Sunday, October 09, 2005

Whew!

Okay, I deleted my previous blog. Why, is not really important. What's important right now is I'm home alone again. It's a good thing I am used to this and was prepared for this future reality by very thoughtful and socially involved parents. My brother and I were 10 years apart and I was mature for a child sooo....I spent quite a bit of time by myself. The teenager has been gone, again, all day. I saw him at church, and for 2 minutes at noon. I think I'm procrastinating paying the bills. 29 years of marriage and this is the job I hate. The Mr. is still in a far off Latin land building, surviving major flooding from tropical storms, the aftermath of a hurricane, and a few after shocks of an earthquake. I think I can face the bills. No, I haven't heard from him, but I'm keeping track of him via the Spanish TV station, Gracias, Univision, KCSO en la ciudad de Modesto. I'm a little melancholy tonight because another girlfriend has been diagnosed with cancer. You know, I want to bear her burden, instead I'm a sounding board, an encourager, and a prayer station. Between, the Mr., the teenager, the new cancers, and my friends dealing with loss, that prayer station is busy 24/7. The good news is the teenager is now lobbying furiously to go to the Rolling Stones concert in November at $165 for an upper level seat at the stadium.

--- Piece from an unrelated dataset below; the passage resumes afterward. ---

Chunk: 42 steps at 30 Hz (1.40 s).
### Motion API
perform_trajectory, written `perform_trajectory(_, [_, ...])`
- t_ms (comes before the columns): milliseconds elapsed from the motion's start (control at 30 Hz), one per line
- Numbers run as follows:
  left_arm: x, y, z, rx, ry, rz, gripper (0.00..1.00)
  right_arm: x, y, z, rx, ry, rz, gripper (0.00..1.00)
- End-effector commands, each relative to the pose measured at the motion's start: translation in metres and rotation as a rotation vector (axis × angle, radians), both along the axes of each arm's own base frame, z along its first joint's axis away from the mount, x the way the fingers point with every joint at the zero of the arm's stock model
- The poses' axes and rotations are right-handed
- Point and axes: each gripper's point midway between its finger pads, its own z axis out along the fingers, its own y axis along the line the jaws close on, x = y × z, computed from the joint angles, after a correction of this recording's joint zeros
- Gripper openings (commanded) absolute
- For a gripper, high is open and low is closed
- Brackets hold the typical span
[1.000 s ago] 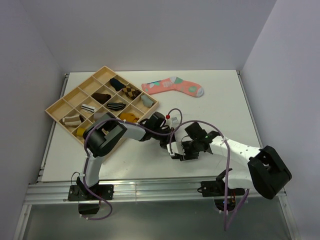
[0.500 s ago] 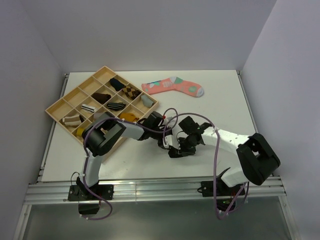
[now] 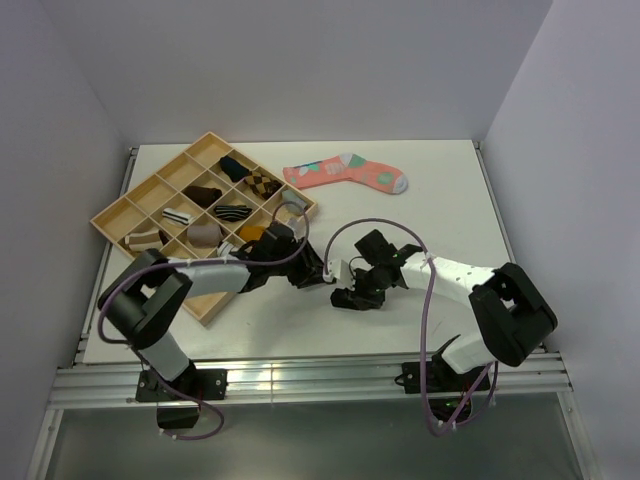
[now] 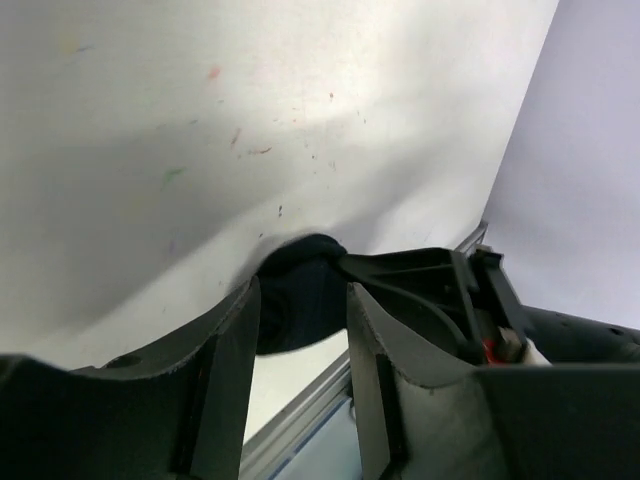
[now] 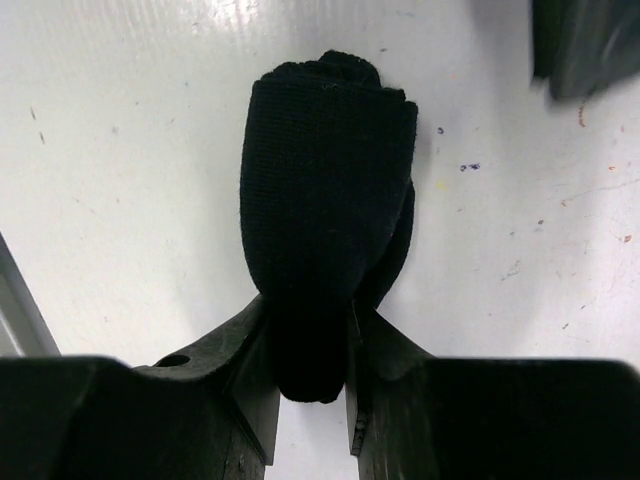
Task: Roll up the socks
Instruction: Roll the sock at the center of the board, then pick up the sock at the center of the board.
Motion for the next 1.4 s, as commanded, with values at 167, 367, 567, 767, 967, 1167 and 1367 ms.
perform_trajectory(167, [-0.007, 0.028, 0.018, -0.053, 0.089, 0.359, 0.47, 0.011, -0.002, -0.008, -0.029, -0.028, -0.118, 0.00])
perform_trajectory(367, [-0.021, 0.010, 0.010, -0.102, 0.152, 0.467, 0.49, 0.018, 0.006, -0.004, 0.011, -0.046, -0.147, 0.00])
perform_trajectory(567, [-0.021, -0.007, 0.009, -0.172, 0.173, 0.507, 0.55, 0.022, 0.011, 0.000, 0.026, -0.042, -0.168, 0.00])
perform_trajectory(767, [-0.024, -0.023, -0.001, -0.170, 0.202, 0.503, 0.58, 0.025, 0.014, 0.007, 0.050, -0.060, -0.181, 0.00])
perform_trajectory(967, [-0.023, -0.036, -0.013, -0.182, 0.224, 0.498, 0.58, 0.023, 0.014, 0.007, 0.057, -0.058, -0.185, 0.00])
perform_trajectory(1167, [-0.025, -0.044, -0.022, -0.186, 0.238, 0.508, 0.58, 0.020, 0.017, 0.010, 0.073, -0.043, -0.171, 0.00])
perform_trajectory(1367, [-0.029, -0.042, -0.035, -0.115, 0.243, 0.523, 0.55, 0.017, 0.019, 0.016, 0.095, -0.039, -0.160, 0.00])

Sheeesh! It happens to have a guest appearance of Metallica. Oh, bother, I've always wanted to see the Stones. I think maybe I should go and be a chaperone. Metallica, can stay in its commercialized heavy metal blanket. Sorry, metal heads. I still think it would be awesome to see a 60 year old ex- heroine addict rocking and rolling and letting me hear some music from the STELLAR era of music. I know, I should get with it and be more musically current. I am trying. Just ask my children how inept I am with the new music. I am still trying.